- [Work to complete]:
Give back the full data, retyped precisely.

- [Information shown]:

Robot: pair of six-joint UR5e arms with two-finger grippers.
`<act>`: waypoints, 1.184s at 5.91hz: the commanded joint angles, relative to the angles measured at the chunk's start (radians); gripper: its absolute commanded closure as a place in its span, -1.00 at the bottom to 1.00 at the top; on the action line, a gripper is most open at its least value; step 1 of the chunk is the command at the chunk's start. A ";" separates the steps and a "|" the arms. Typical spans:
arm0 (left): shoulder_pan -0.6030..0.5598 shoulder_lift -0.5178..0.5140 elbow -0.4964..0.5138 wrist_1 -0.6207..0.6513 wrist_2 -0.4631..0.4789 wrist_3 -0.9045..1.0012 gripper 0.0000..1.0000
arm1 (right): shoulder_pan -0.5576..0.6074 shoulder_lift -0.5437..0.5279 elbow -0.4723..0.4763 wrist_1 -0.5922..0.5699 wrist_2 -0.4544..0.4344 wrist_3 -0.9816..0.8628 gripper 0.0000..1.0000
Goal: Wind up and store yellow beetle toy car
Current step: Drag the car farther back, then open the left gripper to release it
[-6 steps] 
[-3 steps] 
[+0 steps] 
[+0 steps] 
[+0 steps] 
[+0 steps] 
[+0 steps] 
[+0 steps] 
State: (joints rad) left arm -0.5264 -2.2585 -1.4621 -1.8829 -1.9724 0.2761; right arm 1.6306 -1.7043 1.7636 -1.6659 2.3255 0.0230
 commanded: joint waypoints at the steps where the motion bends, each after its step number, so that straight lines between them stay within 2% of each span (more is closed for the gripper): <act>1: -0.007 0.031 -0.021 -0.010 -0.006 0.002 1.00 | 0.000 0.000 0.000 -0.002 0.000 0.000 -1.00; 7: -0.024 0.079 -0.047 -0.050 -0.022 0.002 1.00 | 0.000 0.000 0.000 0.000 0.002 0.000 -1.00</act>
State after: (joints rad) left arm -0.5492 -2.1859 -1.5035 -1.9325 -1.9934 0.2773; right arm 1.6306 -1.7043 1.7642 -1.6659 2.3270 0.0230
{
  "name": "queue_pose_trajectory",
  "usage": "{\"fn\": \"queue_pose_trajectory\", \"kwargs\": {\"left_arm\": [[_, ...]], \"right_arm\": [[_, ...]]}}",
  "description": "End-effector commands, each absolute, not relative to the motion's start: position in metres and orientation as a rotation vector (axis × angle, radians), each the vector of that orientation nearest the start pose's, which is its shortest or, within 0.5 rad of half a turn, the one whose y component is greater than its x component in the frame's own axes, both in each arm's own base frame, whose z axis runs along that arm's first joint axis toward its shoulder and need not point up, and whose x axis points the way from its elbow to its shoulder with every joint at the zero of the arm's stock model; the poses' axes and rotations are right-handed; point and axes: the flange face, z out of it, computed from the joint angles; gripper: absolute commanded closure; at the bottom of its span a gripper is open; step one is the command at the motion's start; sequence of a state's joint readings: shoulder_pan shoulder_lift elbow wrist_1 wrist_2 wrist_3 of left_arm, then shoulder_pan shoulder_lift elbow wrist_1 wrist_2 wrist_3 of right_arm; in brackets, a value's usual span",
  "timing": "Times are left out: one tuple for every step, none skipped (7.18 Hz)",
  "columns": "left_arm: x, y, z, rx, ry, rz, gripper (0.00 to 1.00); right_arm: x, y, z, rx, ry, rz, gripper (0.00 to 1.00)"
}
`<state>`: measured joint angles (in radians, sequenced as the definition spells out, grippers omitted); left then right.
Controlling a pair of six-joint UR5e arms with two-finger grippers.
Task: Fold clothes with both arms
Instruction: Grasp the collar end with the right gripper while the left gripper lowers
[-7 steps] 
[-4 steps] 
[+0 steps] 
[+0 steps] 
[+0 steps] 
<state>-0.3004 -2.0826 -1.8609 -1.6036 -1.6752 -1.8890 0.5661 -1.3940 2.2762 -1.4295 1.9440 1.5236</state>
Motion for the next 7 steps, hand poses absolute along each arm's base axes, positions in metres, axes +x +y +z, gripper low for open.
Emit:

- [Response for this exercise]:
Robot: pair of six-joint UR5e arms with two-finger grippers.
`<act>`: waypoints, 1.184s at 5.91hz: the commanded joint angles, relative to the angles measured at the chunk's start (radians); gripper: its absolute commanded closure as a place in its span, -1.00 at the bottom to 1.00 at the top; on the action line, a gripper is most open at its least value; step 1 of the chunk is the command at the chunk's start. A ";" separates the steps and a "|" the arms. Typical spans:
arm0 (left): shoulder_pan -0.6030..0.5598 shoulder_lift -0.5178..0.5140 elbow -0.4964..0.5138 wrist_1 -0.6207..0.6513 wrist_2 -0.4631..0.4789 wrist_3 -0.9045..1.0012 gripper 0.0000..1.0000
arm1 (right): shoulder_pan -0.5576..0.6074 shoulder_lift -0.5437..0.5279 elbow -0.4723..0.4763 wrist_1 -0.5922..0.5699 wrist_2 -0.4544..0.4344 wrist_3 -0.9816..0.8628 gripper 0.0000..1.0000
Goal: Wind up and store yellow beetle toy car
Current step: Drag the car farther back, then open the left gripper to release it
[-6 steps] 
[-3 steps] 
[+0 steps] 
[+0 steps] 
[+0 steps] 
[+0 steps] 
[+0 steps] 
[+0 steps] 
State: (joints rad) left arm -0.5264 -2.2585 -1.4621 -1.8829 -1.9724 0.2761; right arm 1.6306 -1.7043 1.7636 -1.6659 2.3255 0.0230
 commanded: joint waypoints at the steps where the motion bends, each after its step number, so that straight lines between them stay within 2% of each span (more is closed for the gripper): <act>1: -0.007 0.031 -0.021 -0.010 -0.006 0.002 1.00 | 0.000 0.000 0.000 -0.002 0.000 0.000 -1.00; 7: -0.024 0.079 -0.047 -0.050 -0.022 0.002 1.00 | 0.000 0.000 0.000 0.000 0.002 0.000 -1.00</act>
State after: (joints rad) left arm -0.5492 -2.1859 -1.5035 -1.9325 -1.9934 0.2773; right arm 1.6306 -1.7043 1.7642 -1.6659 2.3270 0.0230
{
  "name": "queue_pose_trajectory",
  "usage": "{\"fn\": \"queue_pose_trajectory\", \"kwargs\": {\"left_arm\": [[_, ...]], \"right_arm\": [[_, ...]]}}",
  "description": "End-effector commands, each absolute, not relative to the motion's start: position in metres and orientation as a rotation vector (axis × angle, radians), each the vector of that orientation nearest the start pose's, which is its shortest or, within 0.5 rad of half a turn, the one whose y component is greater than its x component in the frame's own axes, both in each arm's own base frame, whose z axis runs along that arm's first joint axis toward its shoulder and need not point up, and whose x axis points the way from its elbow to its shoulder with every joint at the zero of the arm's stock model; the poses' axes and rotations are right-handed; point and axes: the flange face, z out of it, computed from the joint angles; gripper: absolute commanded closure; at the bottom of its span a gripper is open; step one is the command at the motion's start; sequence of a state's joint readings: shoulder_pan shoulder_lift elbow wrist_1 wrist_2 wrist_3 of left_arm, then shoulder_pan shoulder_lift elbow wrist_1 wrist_2 wrist_3 of right_arm; in brackets, a value's usual span",
  "timing": "Times are left out: one tuple for every step, none skipped (7.18 Hz)",
  "columns": "left_arm: x, y, z, rx, ry, rz, gripper (0.00 to 1.00); right_arm: x, y, z, rx, ry, rz, gripper (0.00 to 1.00)"
}
`<state>`: measured joint angles (in radians, sequenced as the definition spells out, grippers omitted); left then right.
Controlling a pair of six-joint UR5e arms with two-finger grippers.
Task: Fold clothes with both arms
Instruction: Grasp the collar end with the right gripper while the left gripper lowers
[-7 steps] 
[-4 steps] 
[+0 steps] 
[+0 steps] 
[+0 steps] 
<state>-0.3004 -2.0826 -1.8609 -1.6036 -1.6752 -1.8890 0.5661 -1.3940 2.2762 -1.4295 1.9440 1.5236</state>
Motion for the next 7 steps, hand poses absolute along each arm's base axes, positions in metres, axes +x +y +z, gripper low for open.
Emit:

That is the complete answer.